■ Data supplied
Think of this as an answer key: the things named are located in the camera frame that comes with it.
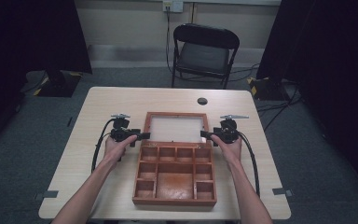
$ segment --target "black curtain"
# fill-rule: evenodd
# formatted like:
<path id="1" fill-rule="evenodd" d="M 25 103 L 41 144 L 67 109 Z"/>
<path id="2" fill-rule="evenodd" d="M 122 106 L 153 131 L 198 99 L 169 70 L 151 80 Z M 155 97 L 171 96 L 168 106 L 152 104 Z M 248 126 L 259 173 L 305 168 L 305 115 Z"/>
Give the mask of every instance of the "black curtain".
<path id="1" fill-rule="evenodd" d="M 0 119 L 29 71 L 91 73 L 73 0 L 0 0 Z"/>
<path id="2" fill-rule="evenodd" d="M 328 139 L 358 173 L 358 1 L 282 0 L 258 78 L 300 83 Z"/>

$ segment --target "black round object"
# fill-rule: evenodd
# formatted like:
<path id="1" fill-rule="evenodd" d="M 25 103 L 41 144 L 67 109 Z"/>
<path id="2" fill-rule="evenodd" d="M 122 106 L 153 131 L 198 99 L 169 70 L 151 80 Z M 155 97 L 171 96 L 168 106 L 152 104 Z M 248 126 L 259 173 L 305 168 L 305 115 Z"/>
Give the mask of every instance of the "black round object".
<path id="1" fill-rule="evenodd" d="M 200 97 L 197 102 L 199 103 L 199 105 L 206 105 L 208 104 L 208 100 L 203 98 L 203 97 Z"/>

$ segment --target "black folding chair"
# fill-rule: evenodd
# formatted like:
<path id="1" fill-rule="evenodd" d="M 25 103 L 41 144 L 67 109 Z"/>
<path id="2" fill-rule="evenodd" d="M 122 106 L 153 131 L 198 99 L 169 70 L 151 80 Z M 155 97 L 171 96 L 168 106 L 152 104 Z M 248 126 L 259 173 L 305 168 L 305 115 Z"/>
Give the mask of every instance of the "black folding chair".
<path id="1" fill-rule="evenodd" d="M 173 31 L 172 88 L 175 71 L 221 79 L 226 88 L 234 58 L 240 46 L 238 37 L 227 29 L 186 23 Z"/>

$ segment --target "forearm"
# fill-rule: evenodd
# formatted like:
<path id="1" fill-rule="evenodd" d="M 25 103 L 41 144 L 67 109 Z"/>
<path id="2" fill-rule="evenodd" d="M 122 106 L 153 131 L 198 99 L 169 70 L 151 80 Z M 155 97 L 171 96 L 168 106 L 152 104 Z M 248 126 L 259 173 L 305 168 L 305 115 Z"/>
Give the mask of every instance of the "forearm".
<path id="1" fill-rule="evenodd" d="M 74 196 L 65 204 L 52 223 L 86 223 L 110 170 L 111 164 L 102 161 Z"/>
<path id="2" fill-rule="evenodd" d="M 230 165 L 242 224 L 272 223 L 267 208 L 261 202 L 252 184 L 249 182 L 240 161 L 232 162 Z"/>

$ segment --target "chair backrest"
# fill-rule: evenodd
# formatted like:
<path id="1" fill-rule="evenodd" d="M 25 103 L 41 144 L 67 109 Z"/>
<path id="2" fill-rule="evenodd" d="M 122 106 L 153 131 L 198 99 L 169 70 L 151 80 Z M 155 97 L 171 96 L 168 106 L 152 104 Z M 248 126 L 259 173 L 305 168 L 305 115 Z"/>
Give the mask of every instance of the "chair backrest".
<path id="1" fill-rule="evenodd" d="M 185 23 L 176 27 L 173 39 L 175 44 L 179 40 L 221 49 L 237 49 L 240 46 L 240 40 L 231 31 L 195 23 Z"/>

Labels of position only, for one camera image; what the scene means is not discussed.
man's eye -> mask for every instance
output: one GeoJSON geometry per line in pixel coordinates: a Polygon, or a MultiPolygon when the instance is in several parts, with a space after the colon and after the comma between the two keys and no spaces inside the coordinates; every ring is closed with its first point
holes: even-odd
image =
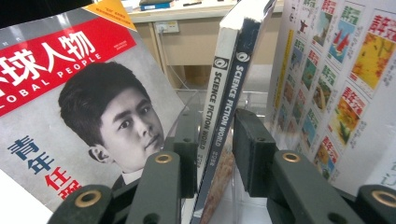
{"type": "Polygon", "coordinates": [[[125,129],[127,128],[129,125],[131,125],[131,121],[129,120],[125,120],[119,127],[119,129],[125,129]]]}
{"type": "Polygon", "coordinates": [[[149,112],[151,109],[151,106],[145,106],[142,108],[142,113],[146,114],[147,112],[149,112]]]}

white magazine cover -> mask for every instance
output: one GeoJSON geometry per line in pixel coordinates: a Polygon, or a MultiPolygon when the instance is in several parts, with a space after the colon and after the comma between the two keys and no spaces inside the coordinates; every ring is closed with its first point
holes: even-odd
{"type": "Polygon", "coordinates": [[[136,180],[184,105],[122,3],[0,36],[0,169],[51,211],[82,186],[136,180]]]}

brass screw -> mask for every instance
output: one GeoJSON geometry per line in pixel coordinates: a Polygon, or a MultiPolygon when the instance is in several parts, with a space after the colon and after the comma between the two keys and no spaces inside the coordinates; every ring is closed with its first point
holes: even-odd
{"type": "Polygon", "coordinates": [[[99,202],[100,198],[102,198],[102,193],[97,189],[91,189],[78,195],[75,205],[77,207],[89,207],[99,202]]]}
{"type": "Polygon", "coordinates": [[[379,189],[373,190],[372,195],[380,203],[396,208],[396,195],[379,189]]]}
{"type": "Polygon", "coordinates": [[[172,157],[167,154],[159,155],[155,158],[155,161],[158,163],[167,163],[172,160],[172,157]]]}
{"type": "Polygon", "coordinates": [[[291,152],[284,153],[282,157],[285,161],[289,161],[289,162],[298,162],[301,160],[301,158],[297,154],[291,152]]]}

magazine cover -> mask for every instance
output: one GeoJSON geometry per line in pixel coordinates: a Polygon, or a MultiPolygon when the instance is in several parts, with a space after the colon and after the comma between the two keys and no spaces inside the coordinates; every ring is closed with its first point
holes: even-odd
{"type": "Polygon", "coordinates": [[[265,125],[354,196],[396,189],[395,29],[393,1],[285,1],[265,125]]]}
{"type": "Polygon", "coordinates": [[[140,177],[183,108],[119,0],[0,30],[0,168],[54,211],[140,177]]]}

■ Directions
When you restate the listing, keep every word as it is and drop the pictures.

■ Result below
Think of this as an answer key: the things named are located in the camera frame that comes with it.
$ segment --target "black curtain"
# fill-rule: evenodd
# formatted like:
<path id="1" fill-rule="evenodd" d="M 25 103 L 41 144 L 67 109 Z"/>
<path id="2" fill-rule="evenodd" d="M 122 106 L 153 131 L 198 99 L 169 70 L 151 80 Z M 155 97 L 171 96 L 168 106 L 152 104 Z M 248 126 L 259 173 L 305 168 L 305 115 Z"/>
Give the mask of every instance of the "black curtain".
<path id="1" fill-rule="evenodd" d="M 0 119 L 29 71 L 91 73 L 73 0 L 0 0 Z"/>
<path id="2" fill-rule="evenodd" d="M 328 139 L 358 173 L 358 1 L 282 0 L 258 78 L 300 83 Z"/>

$ segment --target "black round object"
# fill-rule: evenodd
# formatted like:
<path id="1" fill-rule="evenodd" d="M 25 103 L 41 144 L 67 109 Z"/>
<path id="2" fill-rule="evenodd" d="M 122 106 L 153 131 L 198 99 L 169 70 L 151 80 Z M 155 97 L 171 96 L 168 106 L 152 104 Z M 248 126 L 259 173 L 305 168 L 305 115 Z"/>
Give the mask of every instance of the "black round object".
<path id="1" fill-rule="evenodd" d="M 200 97 L 197 102 L 199 103 L 199 105 L 206 105 L 208 104 L 208 100 L 203 98 L 203 97 Z"/>

$ segment --target "black folding chair"
# fill-rule: evenodd
# formatted like:
<path id="1" fill-rule="evenodd" d="M 25 103 L 41 144 L 67 109 Z"/>
<path id="2" fill-rule="evenodd" d="M 122 106 L 153 131 L 198 99 L 169 70 L 151 80 Z M 155 97 L 171 96 L 168 106 L 152 104 Z M 248 126 L 259 173 L 305 168 L 305 115 Z"/>
Give the mask of every instance of the "black folding chair".
<path id="1" fill-rule="evenodd" d="M 173 31 L 172 88 L 175 71 L 221 79 L 226 88 L 234 58 L 240 46 L 238 37 L 227 29 L 186 23 Z"/>

$ segment --target "forearm"
# fill-rule: evenodd
# formatted like:
<path id="1" fill-rule="evenodd" d="M 25 103 L 41 144 L 67 109 Z"/>
<path id="2" fill-rule="evenodd" d="M 122 106 L 153 131 L 198 99 L 169 70 L 151 80 Z M 155 97 L 171 96 L 168 106 L 152 104 Z M 248 126 L 259 173 L 305 168 L 305 115 Z"/>
Give the mask of every instance of the "forearm".
<path id="1" fill-rule="evenodd" d="M 74 196 L 65 204 L 52 223 L 86 223 L 110 170 L 111 164 L 102 161 Z"/>
<path id="2" fill-rule="evenodd" d="M 230 165 L 242 224 L 272 223 L 267 208 L 261 202 L 252 184 L 249 182 L 240 161 L 232 162 Z"/>

$ segment --target "chair backrest"
# fill-rule: evenodd
# formatted like:
<path id="1" fill-rule="evenodd" d="M 25 103 L 41 144 L 67 109 Z"/>
<path id="2" fill-rule="evenodd" d="M 122 106 L 153 131 L 198 99 L 169 70 L 151 80 Z M 155 97 L 171 96 L 168 106 L 152 104 Z M 248 126 L 259 173 L 305 168 L 305 115 Z"/>
Give the mask of every instance of the "chair backrest".
<path id="1" fill-rule="evenodd" d="M 185 23 L 176 27 L 173 39 L 175 44 L 179 40 L 221 49 L 237 49 L 240 46 L 240 40 L 231 31 L 195 23 Z"/>

Labels of position only, for one camera image; what the scene means is not discussed.
man's eye -> mask for every instance
output: one GeoJSON geometry per line in pixel coordinates: a Polygon, or a MultiPolygon when the instance is in several parts, with a space after the colon and after the comma between the two keys and no spaces inside the coordinates; every ring is closed with its first point
holes: even-odd
image =
{"type": "Polygon", "coordinates": [[[125,129],[127,128],[129,125],[131,125],[131,121],[129,120],[125,120],[119,127],[119,129],[125,129]]]}
{"type": "Polygon", "coordinates": [[[149,112],[151,109],[151,106],[145,106],[142,108],[142,113],[146,114],[147,112],[149,112]]]}

white magazine cover -> mask for every instance
output: one GeoJSON geometry per line in pixel coordinates: a Polygon, or a MultiPolygon when the instance is in several parts, with a space after the colon and after the comma between the two keys and no spaces inside the coordinates; every ring is closed with its first point
holes: even-odd
{"type": "Polygon", "coordinates": [[[136,180],[184,105],[122,3],[0,36],[0,169],[51,211],[82,186],[136,180]]]}

brass screw -> mask for every instance
output: one GeoJSON geometry per line in pixel coordinates: a Polygon, or a MultiPolygon when the instance is in several parts, with a space after the colon and after the comma between the two keys and no spaces inside the coordinates; every ring is closed with its first point
holes: even-odd
{"type": "Polygon", "coordinates": [[[99,202],[100,198],[102,198],[102,193],[97,189],[91,189],[78,195],[75,205],[77,207],[89,207],[99,202]]]}
{"type": "Polygon", "coordinates": [[[379,189],[373,190],[372,195],[380,203],[396,208],[396,195],[379,189]]]}
{"type": "Polygon", "coordinates": [[[172,157],[167,154],[159,155],[155,158],[155,161],[158,163],[167,163],[172,160],[172,157]]]}
{"type": "Polygon", "coordinates": [[[291,152],[284,153],[282,157],[285,161],[289,161],[289,162],[298,162],[301,160],[301,158],[297,154],[291,152]]]}

magazine cover -> mask for every instance
output: one GeoJSON geometry per line in pixel coordinates: a Polygon, or a MultiPolygon when the instance is in several parts, with a space after the colon and after the comma between the two keys and no spaces inside the coordinates; every ring is closed with its first point
holes: even-odd
{"type": "Polygon", "coordinates": [[[265,125],[354,196],[396,189],[395,29],[393,1],[285,1],[265,125]]]}
{"type": "Polygon", "coordinates": [[[140,177],[183,108],[119,0],[0,30],[0,168],[54,211],[140,177]]]}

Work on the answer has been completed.